[Stored data]

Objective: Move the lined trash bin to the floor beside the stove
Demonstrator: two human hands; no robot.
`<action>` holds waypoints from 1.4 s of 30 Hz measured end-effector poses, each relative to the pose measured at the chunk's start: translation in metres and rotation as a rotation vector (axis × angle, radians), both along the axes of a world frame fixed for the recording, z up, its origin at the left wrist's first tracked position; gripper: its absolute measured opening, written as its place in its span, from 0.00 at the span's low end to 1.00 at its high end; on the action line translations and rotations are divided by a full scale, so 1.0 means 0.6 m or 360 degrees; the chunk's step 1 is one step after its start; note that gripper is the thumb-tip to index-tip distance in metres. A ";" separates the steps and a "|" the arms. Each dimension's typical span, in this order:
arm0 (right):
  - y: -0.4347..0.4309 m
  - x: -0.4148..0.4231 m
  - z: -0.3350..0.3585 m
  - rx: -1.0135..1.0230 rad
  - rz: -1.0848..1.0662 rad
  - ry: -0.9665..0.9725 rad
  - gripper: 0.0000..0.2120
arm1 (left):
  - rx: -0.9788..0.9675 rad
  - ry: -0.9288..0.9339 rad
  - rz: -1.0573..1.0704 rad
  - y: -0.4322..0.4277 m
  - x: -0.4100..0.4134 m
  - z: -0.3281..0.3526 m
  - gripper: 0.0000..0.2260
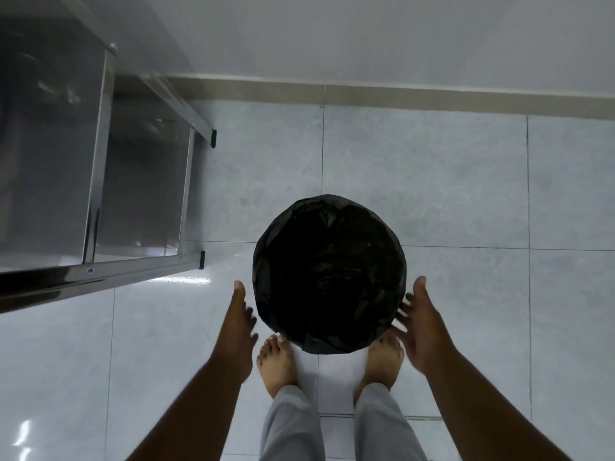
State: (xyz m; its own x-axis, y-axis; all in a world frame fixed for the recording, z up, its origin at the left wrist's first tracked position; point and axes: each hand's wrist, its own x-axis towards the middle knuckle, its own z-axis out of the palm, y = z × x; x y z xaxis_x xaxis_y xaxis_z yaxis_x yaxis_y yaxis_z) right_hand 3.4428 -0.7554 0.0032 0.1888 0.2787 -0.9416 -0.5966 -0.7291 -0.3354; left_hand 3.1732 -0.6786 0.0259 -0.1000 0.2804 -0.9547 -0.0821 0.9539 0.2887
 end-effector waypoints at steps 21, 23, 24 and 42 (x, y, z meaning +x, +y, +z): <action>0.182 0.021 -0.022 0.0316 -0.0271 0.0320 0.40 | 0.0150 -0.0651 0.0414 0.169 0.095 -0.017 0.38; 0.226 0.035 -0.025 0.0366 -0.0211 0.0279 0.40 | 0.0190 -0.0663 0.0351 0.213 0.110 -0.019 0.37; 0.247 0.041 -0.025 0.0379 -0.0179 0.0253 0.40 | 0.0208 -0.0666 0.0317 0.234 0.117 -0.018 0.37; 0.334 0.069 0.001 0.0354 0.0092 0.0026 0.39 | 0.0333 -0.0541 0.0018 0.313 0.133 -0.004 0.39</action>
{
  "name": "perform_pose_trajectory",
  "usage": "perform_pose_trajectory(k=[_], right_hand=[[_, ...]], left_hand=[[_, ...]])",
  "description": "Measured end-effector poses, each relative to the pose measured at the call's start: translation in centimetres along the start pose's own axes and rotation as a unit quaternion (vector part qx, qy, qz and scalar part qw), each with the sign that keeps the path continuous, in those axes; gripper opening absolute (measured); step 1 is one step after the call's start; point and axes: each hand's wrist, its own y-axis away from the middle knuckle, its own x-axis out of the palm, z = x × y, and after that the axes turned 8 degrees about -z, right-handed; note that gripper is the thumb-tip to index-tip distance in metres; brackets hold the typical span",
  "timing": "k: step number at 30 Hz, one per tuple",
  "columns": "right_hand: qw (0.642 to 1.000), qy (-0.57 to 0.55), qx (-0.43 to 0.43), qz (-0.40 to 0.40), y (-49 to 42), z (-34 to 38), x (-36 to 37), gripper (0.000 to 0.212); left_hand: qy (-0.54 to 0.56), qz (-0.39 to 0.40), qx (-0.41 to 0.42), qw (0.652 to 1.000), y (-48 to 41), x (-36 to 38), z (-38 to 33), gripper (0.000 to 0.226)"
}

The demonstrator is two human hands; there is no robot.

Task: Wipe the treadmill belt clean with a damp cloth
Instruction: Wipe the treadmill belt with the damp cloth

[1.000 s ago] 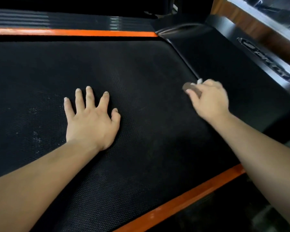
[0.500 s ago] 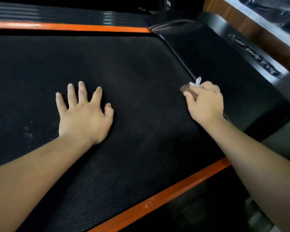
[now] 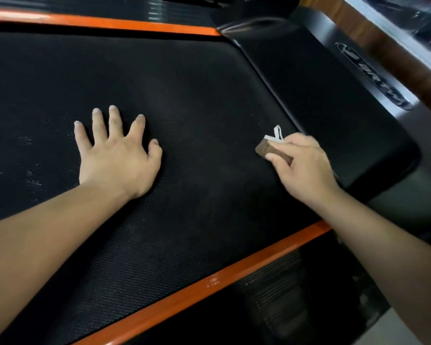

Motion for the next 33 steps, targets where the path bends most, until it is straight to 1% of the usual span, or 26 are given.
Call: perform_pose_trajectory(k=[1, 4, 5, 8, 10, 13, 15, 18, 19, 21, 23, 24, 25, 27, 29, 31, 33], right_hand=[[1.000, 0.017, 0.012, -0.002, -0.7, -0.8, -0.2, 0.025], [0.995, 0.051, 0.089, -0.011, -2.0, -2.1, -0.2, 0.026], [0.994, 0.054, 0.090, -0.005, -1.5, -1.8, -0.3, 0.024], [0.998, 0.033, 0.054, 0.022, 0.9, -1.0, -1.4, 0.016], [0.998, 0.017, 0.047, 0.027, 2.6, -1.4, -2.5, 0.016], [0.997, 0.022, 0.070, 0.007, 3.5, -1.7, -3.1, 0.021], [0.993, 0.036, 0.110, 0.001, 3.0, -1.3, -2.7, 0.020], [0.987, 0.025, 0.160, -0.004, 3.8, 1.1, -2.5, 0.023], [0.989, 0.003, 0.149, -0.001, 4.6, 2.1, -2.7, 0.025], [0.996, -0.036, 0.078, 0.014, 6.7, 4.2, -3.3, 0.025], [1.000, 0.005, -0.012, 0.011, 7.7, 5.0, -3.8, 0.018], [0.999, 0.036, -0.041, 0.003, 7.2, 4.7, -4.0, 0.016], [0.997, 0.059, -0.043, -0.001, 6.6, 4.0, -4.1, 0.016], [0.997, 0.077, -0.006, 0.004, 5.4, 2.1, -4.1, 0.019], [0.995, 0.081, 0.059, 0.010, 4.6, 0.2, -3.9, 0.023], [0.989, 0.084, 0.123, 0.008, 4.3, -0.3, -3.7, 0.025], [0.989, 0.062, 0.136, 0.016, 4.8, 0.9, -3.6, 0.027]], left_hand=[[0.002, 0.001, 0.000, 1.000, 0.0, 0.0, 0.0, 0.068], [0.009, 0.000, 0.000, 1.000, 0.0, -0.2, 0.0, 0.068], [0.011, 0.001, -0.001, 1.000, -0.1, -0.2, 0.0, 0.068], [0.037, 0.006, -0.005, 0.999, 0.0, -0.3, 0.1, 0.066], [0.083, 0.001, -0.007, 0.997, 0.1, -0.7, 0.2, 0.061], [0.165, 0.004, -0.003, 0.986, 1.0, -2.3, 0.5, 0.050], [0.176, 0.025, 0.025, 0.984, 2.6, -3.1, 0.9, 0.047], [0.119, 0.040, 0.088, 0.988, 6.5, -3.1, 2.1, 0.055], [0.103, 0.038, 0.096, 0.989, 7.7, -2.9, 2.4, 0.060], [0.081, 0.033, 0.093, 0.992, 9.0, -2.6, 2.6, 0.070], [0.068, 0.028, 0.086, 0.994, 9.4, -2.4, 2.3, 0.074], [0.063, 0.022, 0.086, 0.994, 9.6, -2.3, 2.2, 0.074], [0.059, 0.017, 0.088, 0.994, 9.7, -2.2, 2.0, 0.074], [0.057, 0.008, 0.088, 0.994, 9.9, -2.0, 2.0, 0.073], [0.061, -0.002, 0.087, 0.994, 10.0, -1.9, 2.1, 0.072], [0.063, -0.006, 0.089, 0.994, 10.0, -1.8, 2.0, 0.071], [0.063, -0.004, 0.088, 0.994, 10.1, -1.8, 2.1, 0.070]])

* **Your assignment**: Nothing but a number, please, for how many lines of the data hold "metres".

* **Written answer**: 2